Parauapebas, cidade de aventureiro

Foi um taxista quem cunhou a expressão do título: Parauapebas, cidade de aventureiro! Isso dizem outros, não eu. Dizem que Parauapebas é feita por uns fugidos que vem do Maranhão pelas linhas do trem e perduram pelas linhas do tempo. Não sei da veracidade das informações. O que sei é que na segunda-feira, 21 de setembro, mataram um sujeito com seis tiros na cara no ponto de ônibus. É vingança, a droga do lugar. E quando se fala em violência, por associação, falam Rio de Janeiro. Todos temem o Rio. E quando me apresentava como carioca, a polifonia das vozes se repartia em perguntas e exclamações: como você vive no meio das balas perdidas? a Linha Amarela é aquilo mesmo? nossa virgi! ai, meu Deus, é do Rio, deixa eu esconder minha carteira! E num dia, resolvi inventar uma explicação mui parcial para o caso: Pessoal, não é que o Rio seja assim por demais violento, a coisa é que pra não ter migração de nortista e nordestino pra lá inventam estas histórias pra assustar vocês. E criando esta história sobre outra história, frágil como castelo de cartas, todos arregalaram os olhos, pois o castelo de cartas é frágil, mas impressiona pela sua habilidade de construção.

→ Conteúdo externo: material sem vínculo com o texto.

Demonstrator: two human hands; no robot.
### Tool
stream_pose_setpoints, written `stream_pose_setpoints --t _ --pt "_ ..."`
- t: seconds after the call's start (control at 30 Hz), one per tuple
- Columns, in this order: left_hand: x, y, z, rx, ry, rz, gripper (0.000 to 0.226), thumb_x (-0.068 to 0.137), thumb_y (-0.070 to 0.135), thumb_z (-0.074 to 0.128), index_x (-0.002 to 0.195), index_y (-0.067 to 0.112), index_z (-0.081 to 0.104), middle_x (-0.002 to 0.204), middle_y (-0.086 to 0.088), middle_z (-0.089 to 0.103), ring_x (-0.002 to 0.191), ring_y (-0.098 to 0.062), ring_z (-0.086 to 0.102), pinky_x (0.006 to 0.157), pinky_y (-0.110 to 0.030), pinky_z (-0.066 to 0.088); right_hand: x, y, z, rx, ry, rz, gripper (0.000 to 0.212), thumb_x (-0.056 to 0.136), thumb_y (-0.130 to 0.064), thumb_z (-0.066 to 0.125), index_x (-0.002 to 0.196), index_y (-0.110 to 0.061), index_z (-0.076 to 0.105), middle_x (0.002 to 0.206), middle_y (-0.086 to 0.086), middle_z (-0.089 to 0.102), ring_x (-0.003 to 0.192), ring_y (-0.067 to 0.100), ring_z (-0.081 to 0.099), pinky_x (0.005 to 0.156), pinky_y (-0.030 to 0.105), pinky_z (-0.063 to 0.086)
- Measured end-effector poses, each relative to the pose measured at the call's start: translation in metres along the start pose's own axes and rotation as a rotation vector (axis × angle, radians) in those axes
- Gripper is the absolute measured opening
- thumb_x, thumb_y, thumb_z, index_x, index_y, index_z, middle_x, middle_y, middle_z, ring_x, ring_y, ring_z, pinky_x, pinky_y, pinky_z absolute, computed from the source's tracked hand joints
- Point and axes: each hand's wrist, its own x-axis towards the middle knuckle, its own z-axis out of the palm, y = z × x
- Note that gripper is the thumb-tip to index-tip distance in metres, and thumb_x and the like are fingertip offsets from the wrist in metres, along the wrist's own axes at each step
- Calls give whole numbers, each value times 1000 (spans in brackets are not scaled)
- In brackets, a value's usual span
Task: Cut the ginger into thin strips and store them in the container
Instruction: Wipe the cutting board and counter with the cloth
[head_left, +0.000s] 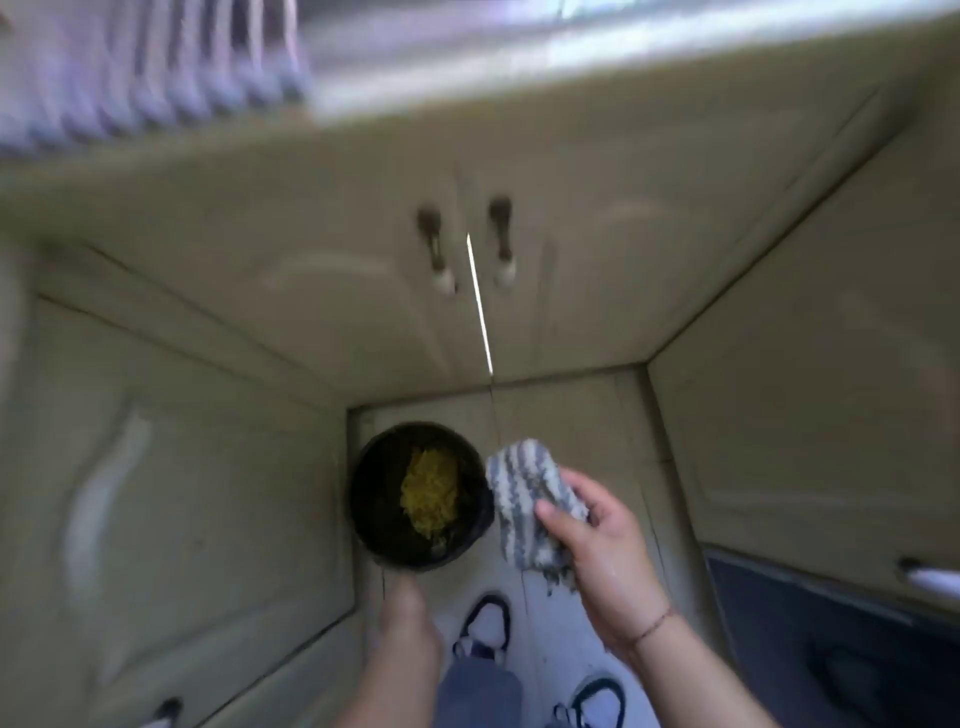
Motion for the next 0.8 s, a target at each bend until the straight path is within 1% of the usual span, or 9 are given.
stream_pose_setpoints --t 0.07,0.1,0.17,0.27,0.33,0.43,0.6,0.73,0.8 --pt "-162 47 3 23 -228 88 65 99 51 55 132 -5 57 109 -25 65 108 -42 64 99 -53 50 -40 -47 3 -108 22 -97 29 87 6 68 105 -17 71 99 0 79 92 13 71 77 20 56" --pt "-222 62 6 -8 -366 137 50 105 34 50 128 -8 58 101 -24 68 96 -40 68 89 -51 56 -58 -72 4 -169 42 -156 30 85 6 70 100 -20 71 94 -5 79 87 6 71 74 14 53" --pt "-332 88 9 -98 -747 128 48 106 35 43 122 -4 65 106 -26 72 85 -36 74 67 -42 61 -90 -119 7 -242 91 -262 33 84 3 72 94 -28 69 92 -10 77 81 -4 69 73 12 51" --pt "-430 134 4 -185 -1131 171 60 98 48 40 120 1 69 121 -26 68 99 -31 73 73 -36 62 -123 -188 18 -323 134 -473 24 91 -16 70 103 -35 64 111 -15 70 99 -13 63 87 10 48" --pt "-466 169 3 -145 -1190 314 56 95 46 56 127 2 64 125 -20 66 107 -26 68 85 -33 59 -140 -232 33 -432 61 -567 28 95 -39 56 123 -37 56 129 -18 60 120 -16 51 106 12 38" --pt "-502 218 10 -47 -1199 504 44 93 39 68 123 7 64 115 -15 66 103 -23 66 85 -32 56 -149 -287 47 -660 -85 -696 40 91 -41 47 128 -33 60 133 -19 58 132 -6 44 116 19 28" --pt "-515 313 39 -109 -1170 550 35 90 37 59 99 4 67 89 -15 67 82 -24 66 65 -31 51 -91 -393 52 -699 126 -706 23 91 -20 68 114 -18 72 114 -6 70 115 10 62 103 30 47" --pt "-508 362 66 -163 -1116 508 38 83 33 59 100 0 68 93 -17 72 93 -26 65 77 -35 48 -6 -472 55 -741 158 -566 45 96 -18 64 138 -8 54 132 6 61 112 15 58 87 24 47" --pt "-500 387 82 -215 -1140 432 39 86 29 58 112 1 63 97 -19 71 86 -28 69 77 -39 52 47 -504 65 -729 142 -465 60 96 -19 64 150 -8 39 148 10 49 125 23 55 92 32 51"
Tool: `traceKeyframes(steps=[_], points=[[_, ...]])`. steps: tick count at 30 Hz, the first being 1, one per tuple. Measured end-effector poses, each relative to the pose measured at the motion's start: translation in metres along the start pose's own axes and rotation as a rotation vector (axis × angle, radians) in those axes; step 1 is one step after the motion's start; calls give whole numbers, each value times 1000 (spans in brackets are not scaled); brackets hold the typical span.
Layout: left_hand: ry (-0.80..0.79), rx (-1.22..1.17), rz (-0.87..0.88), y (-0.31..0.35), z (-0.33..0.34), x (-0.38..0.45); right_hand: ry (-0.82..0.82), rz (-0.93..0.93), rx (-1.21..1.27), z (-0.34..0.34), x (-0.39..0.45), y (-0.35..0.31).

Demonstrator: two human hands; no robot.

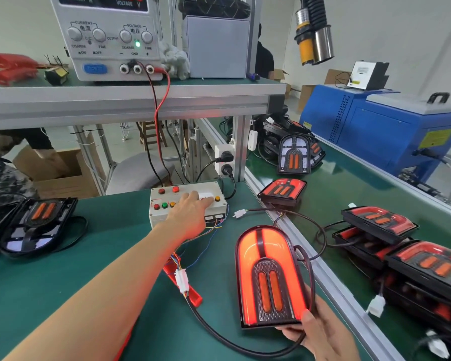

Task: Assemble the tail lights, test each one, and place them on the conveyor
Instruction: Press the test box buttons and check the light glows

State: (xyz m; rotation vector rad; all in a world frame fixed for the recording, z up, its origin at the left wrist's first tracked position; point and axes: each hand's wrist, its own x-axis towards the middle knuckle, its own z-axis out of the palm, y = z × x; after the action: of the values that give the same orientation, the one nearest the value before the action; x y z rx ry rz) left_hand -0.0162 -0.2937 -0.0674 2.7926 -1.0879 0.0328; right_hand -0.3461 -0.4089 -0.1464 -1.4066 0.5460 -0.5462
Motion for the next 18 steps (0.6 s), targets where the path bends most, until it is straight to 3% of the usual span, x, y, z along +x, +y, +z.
traceKeyframes(steps=[18], points=[[-5, -9, 2, 1, 0, -1, 6, 13, 41, 3, -2, -4]])
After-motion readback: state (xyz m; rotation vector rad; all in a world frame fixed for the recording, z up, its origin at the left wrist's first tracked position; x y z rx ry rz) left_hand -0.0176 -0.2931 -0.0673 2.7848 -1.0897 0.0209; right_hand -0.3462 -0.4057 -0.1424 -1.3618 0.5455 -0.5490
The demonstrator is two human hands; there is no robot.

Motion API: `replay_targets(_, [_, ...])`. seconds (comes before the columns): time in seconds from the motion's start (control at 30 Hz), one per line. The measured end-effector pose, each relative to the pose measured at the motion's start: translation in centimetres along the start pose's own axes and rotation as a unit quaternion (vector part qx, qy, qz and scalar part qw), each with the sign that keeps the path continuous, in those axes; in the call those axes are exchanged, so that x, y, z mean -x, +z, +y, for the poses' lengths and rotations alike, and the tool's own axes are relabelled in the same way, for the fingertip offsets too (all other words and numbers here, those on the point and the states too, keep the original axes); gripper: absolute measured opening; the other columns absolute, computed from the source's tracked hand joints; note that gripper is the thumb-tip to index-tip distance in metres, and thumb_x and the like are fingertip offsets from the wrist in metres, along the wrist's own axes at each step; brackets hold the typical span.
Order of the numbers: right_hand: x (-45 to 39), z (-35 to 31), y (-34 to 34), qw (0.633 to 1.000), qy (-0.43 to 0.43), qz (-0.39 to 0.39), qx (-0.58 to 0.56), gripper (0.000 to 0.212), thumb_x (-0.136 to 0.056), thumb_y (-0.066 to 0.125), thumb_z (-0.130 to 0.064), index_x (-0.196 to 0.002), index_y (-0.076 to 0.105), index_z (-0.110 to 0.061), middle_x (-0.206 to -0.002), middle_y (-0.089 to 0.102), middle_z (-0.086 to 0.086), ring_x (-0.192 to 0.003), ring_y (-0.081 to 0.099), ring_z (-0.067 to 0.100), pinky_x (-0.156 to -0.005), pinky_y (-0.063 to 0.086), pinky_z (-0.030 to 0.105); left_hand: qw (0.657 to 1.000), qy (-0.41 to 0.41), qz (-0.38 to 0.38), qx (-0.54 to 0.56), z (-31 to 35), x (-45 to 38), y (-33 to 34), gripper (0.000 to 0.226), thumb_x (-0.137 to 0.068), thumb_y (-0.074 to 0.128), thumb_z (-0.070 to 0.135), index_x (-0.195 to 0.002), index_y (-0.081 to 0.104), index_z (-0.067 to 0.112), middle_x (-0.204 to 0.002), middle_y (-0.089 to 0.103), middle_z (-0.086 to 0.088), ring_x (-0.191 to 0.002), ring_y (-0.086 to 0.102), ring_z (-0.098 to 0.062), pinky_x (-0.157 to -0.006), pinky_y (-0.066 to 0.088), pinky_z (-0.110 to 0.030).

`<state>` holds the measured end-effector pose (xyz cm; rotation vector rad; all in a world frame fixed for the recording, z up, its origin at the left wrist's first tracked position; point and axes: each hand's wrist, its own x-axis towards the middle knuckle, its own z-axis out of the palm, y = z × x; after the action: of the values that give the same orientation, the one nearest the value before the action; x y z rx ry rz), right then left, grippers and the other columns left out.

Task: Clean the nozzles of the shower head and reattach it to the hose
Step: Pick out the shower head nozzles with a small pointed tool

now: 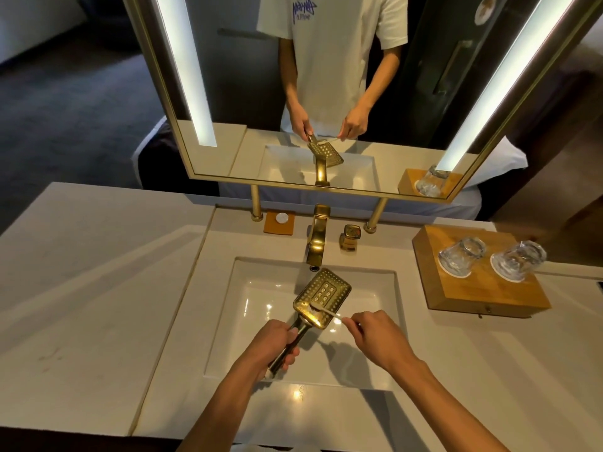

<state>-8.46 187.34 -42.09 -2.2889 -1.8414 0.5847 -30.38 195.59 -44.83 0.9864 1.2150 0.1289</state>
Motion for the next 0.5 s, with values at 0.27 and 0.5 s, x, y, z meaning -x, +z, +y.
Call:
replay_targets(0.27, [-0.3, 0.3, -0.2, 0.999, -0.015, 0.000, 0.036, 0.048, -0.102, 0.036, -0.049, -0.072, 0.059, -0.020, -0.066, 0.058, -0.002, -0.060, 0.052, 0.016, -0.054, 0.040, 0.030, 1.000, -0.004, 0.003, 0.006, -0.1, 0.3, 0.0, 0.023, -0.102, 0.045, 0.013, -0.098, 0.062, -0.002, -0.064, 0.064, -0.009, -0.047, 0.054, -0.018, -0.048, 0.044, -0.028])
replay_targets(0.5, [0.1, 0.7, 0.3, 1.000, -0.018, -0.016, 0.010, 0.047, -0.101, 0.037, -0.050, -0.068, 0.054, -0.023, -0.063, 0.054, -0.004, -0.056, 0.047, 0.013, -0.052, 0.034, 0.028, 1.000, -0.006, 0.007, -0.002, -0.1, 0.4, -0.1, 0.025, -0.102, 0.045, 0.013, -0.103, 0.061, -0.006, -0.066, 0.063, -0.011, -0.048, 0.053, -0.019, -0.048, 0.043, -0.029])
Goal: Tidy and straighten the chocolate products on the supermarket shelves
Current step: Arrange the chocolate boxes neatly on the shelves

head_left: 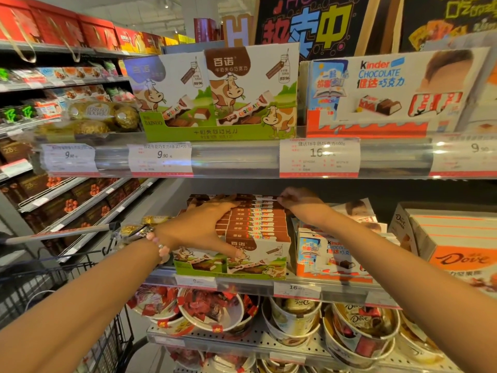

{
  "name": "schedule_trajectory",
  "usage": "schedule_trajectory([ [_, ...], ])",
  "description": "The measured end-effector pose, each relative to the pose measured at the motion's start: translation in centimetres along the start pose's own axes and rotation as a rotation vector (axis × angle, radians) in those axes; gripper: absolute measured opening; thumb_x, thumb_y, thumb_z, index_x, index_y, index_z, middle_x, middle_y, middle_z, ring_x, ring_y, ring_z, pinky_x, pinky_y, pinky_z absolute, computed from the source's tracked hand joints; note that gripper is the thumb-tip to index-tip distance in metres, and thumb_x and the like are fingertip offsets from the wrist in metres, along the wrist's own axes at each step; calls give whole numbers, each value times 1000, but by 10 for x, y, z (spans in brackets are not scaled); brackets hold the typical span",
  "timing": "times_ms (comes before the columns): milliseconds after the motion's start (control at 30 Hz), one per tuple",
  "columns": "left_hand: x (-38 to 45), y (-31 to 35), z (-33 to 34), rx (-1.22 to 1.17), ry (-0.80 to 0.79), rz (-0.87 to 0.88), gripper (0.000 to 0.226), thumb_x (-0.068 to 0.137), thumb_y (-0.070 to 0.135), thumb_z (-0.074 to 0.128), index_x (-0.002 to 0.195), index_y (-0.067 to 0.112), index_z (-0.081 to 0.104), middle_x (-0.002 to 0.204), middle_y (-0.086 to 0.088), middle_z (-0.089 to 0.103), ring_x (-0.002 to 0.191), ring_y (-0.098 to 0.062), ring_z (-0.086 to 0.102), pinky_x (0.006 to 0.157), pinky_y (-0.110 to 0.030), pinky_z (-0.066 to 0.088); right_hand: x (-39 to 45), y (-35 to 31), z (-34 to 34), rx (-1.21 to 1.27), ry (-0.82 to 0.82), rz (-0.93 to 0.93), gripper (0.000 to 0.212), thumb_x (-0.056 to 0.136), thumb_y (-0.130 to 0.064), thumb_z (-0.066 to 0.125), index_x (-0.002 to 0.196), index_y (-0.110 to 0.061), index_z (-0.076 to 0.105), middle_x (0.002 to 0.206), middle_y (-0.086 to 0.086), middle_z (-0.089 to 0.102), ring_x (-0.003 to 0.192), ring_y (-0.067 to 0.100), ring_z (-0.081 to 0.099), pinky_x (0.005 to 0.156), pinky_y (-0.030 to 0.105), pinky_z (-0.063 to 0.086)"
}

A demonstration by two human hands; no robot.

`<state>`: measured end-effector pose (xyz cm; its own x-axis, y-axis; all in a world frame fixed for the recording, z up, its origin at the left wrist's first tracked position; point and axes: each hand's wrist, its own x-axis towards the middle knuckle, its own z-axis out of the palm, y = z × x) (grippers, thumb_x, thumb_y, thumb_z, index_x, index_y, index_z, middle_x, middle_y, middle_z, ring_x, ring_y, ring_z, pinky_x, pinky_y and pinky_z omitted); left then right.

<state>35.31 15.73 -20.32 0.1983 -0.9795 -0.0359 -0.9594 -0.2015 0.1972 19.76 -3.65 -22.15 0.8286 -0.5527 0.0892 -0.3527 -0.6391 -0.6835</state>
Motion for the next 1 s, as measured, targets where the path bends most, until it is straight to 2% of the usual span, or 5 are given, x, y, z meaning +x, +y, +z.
schedule_trajectory([
  [233,-3,-1,-7,101,15,-7,127,47,82,66,148,29,10,153,3,26,136,-19,26,106,-27,18,-3,-4,0,41,-36,54,21,99,-32,41,112,-20,52,107,1,60,104,19,58,78,25,45],
  [400,-9,-13,-15,124,-108,-136,131,46,81,66,148,23,9,155,-1,19,139,-23,20,113,-41,18,-19,-5,-11,73,-306,-43,101,70,-70,53,149,-31,4,154,-3,24,137,19,32,108,34,30],
  [533,-10,-10,-15,110,-97,-127,136,35,95,50,146,24,16,148,1,32,132,-20,32,110,-46,27,-16,-9,-12,-37,-526,-86,130,61,-60,74,146,-30,-21,159,-4,4,143,15,18,116,34,21],
  [700,-12,-10,-9,167,-64,-81,131,28,102,34,137,29,29,128,7,41,119,-16,40,102,-46,35,-12,-10,-11,-91,-645,-100,136,65,-41,82,142,-28,-29,154,-6,20,137,12,29,108,26,30],
  [1000,-2,-7,-4,90,-3,-90,78,46,85,59,101,31,44,95,14,45,93,-11,47,81,-38,43,-19,-9,-6,-6,-480,-96,121,67,-35,81,149,-31,-9,146,-6,33,128,12,40,107,31,37],
])
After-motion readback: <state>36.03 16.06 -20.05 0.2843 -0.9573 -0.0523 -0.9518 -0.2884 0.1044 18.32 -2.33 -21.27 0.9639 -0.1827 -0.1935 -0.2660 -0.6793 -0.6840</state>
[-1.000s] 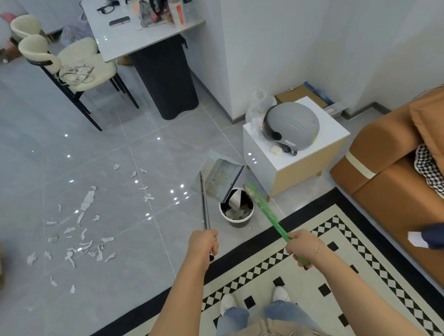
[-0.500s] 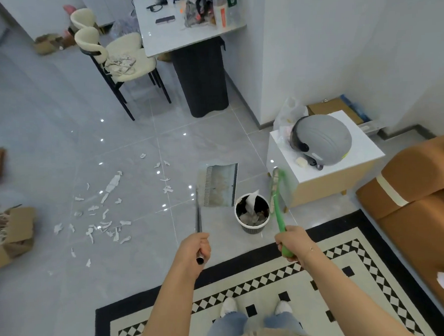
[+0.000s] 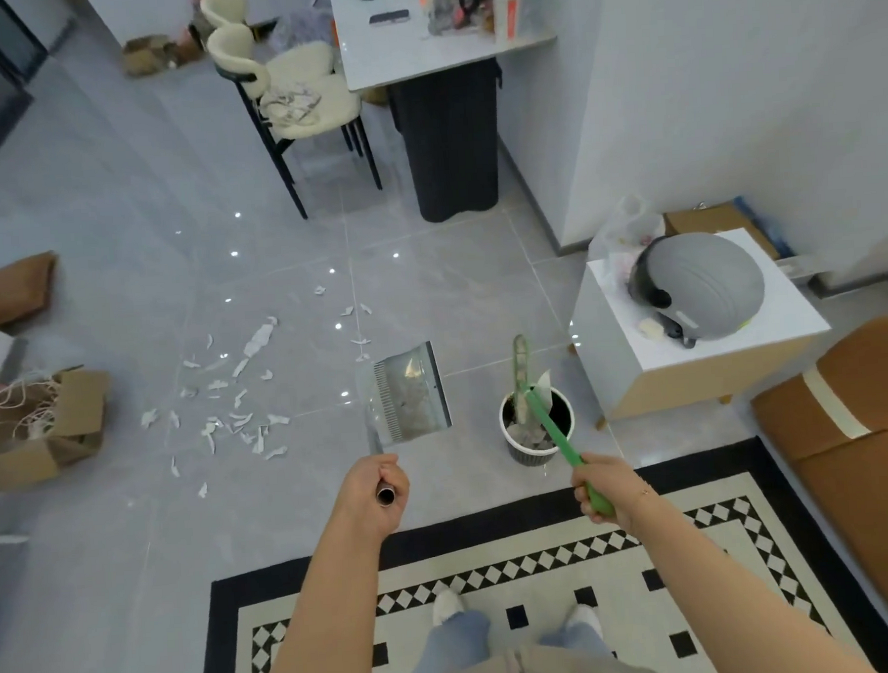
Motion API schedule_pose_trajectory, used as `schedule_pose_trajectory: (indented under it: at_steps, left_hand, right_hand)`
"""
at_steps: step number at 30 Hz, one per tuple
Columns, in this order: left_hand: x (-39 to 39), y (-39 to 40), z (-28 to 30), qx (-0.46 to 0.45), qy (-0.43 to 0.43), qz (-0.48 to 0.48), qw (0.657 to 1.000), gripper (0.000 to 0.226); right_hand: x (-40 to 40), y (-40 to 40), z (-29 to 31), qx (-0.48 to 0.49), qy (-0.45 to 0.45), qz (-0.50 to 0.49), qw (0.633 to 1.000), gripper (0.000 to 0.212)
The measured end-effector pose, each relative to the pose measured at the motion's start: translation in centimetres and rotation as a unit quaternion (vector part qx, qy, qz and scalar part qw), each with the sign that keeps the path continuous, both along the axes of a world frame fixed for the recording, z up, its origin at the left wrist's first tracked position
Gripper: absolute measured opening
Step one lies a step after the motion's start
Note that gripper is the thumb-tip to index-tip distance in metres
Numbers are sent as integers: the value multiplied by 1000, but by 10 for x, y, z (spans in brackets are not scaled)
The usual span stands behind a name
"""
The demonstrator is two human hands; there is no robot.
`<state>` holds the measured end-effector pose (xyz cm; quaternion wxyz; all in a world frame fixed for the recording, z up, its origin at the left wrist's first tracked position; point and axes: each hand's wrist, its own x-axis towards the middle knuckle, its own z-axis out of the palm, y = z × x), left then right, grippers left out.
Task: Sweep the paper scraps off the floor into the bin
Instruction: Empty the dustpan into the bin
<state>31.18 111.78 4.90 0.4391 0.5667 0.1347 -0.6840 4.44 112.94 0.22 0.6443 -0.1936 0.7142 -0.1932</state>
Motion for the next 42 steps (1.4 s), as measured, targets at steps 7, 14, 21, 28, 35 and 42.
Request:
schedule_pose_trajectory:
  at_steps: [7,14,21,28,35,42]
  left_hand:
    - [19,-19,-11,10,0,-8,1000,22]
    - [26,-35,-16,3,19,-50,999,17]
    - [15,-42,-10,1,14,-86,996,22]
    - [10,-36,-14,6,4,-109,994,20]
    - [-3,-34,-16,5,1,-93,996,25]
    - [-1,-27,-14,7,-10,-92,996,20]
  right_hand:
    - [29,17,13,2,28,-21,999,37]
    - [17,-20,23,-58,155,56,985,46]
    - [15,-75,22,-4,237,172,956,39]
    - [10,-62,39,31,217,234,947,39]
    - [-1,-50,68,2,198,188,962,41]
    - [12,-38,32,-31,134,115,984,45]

Com 152 mil habitantes, Parauapebas é uma cidade escura, cortada por uma estrada envolta por floresta. Dizem que nas suas esquinas, sob a penumbra, habitam assaltantes à faca e a canivete descendente de indígenas empobrecidos. Há foliões fora de época, ou melhor, há épocas por fora de foliões que trazem consigo o calor das noites vividas nas zonas de baixo meretrício da Pirâmide e da Rocinha. Há quiosques e supermercados em quantidade que jamais vi, há pássaros negros como pequenos urubus que estão nas árvores, mais que folhas. Um deles, de vôo curto, acompanhou-me pelas caminhadas como se fosse delatar-me a alguém: é o anu-preto. Mata-se em Paraupebas, mas o anu rejeita a carne, mata-se por qualquer cinqüenta centavos e a lei sai das mãos de qualquer um, a vingança é a lei. Vingar-se é um direito que cabe ao homem. Pois vinguei-me, baseado nas leis das bocas do lugar: menti-lhes. Menti-lhes que nossa violência é mentira, vinguei-me.

Antunes

Rio de Janeiro, 8 de outubro de 2009

 

A Câmara Municipal de Parauapebas

A Câmara Municipal de Parauapebas

O começo da estrada que leva à floresta

O começo da estrada que leva à floresta

Cachorro brinca com as flores da árvore

Cachorro brinca com as flores da árvore

Anu pousado na árvore

Anu pousado na árvore

3 Respostas para “Parauapebas, cidade de aventureiro

  1. Já estava com saudades destas suas mentiras… te amo.

  2. Olha eu moro em Parauapebas mas naum sou daqui sou de são luis e unica coisa q não gostei desse lugar é o preconseito aos Maranhenses..acabem com isso!ta?

  3. É verdade, Ytaiana, em Parauapebas se tem um grande preconceito contra os maranhenses, espero que isso não dure muito tempo, até porque são eles que estão entre os principais moradores da cidade.